Cucina Povera - Peasant Food - A New Series

Whenever young people ask me how I learned to cook, my response is, "Poverty is the best teacher." True story. I became a serious cook in graduate school when I was receiving Food Stamps.

In Indiana in 1995 the maximum amount a single person could receive was $100 a month. It didn't last the month, and quickly I learned that a 5 lb bag of flour and some yeast cost so much less that buying bread. So I began to make my own bread, and my own quiche crust, and pasta, and the list goes on.

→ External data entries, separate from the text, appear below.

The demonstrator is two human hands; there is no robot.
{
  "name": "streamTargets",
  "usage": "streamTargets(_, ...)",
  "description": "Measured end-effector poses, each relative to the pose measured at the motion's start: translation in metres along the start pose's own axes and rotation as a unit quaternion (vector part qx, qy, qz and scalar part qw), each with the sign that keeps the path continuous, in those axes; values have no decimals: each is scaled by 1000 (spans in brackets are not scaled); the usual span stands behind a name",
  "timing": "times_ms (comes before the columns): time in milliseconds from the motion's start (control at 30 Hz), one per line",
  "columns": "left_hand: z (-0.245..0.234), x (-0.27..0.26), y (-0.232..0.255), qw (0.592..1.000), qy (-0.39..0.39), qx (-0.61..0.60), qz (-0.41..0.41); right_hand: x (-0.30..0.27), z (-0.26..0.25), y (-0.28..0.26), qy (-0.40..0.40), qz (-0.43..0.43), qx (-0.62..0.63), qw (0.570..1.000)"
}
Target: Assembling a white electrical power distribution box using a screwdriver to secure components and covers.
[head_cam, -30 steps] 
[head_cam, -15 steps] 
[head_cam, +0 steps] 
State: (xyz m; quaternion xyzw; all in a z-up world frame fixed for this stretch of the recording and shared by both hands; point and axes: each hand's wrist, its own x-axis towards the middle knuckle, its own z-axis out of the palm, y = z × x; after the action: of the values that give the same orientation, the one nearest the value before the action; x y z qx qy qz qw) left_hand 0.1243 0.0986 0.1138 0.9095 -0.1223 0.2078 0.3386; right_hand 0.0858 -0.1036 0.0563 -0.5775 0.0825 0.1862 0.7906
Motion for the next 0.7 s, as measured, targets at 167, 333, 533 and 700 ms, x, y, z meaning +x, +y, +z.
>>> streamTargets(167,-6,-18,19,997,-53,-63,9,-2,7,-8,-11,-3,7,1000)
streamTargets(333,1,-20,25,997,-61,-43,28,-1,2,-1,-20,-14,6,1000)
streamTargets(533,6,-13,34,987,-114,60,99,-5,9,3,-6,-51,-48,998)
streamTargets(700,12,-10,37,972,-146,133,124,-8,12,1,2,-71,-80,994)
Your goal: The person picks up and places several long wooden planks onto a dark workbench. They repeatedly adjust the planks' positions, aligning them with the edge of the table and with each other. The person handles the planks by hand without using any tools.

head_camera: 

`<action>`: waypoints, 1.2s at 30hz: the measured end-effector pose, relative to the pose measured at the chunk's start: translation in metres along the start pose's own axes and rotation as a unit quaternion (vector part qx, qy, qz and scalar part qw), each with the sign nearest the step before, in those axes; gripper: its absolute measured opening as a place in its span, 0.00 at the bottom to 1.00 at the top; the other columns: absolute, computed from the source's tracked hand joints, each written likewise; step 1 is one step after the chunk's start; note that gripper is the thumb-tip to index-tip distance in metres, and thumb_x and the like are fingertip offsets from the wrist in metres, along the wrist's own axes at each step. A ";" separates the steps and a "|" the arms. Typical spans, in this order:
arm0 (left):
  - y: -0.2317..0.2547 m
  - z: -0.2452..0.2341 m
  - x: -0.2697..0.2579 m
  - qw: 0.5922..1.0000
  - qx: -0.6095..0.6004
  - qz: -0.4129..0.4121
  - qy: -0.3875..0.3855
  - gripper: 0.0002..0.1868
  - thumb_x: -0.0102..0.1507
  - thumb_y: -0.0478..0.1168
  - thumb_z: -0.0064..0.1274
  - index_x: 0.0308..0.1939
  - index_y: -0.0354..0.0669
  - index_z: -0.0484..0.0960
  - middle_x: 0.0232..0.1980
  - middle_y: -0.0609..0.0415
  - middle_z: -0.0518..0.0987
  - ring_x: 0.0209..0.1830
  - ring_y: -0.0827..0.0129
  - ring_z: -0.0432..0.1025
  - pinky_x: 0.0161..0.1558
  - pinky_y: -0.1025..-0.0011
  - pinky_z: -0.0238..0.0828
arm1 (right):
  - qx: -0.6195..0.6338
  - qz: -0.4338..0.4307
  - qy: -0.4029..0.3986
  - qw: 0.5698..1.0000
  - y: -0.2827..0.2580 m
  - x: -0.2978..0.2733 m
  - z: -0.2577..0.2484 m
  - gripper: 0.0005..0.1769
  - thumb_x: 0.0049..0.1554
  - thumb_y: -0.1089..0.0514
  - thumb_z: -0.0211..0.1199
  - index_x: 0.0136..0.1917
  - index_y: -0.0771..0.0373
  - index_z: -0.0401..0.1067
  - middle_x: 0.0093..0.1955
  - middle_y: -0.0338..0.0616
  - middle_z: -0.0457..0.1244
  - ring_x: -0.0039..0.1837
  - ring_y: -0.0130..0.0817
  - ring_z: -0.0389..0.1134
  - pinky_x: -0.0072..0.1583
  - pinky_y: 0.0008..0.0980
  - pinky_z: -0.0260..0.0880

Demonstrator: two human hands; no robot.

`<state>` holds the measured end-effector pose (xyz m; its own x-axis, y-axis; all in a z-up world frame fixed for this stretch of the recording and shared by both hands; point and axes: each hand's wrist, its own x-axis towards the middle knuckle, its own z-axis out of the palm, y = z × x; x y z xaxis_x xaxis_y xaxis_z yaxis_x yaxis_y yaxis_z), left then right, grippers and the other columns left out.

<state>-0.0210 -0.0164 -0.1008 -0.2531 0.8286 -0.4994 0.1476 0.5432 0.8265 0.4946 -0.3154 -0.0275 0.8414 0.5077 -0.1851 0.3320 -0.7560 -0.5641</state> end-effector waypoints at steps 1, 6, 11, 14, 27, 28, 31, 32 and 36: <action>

Later I discovered the term "Cucina Povera" which in Italian means "Poor cooking," referring to how people with little learn to stretch meals and still make them taste good. That resonated with me since it was what I termed "Peasant Food" which I loved best: quiche from France, pasta from Italy, quesadillas from Mexico, dal from India, sushi (with tofu) from Japan, fried rice from China (ok, so fried rice is sooo Chinese American, but I didn't know at the time!)

Because meat was beyond my budget and tofu was cheap, I became a vegetarian. Vegetarian cookbooks from the '70s were big on whole grains and not so great on flavor, so I learned to vegetarianize meat dishes to satisfy my need for tasty food. And along the way I became a pretty good cook.

So when people ask me, "But HOW did you learn to cook?" I tell them by doing it for years. To help nudge new cooks into cooking more I'm starting Cucina Povera: simple preparations, inexpensive ingredients, tasty food. The ingredients should become staples in your pantry so that a quick meal is always just a cupboard a way. That's Cucina Povera in a nutshell!

While most new cooks know about pasta and red sauce, here's something to change it up for you:  - rice noodles with soy sauce, garlic, ginger and mirin (rice wine, key ingredient in sushi rice). You can add scallions or tofu or whatever floats your boat. But this is a nice change from Italian style pasta!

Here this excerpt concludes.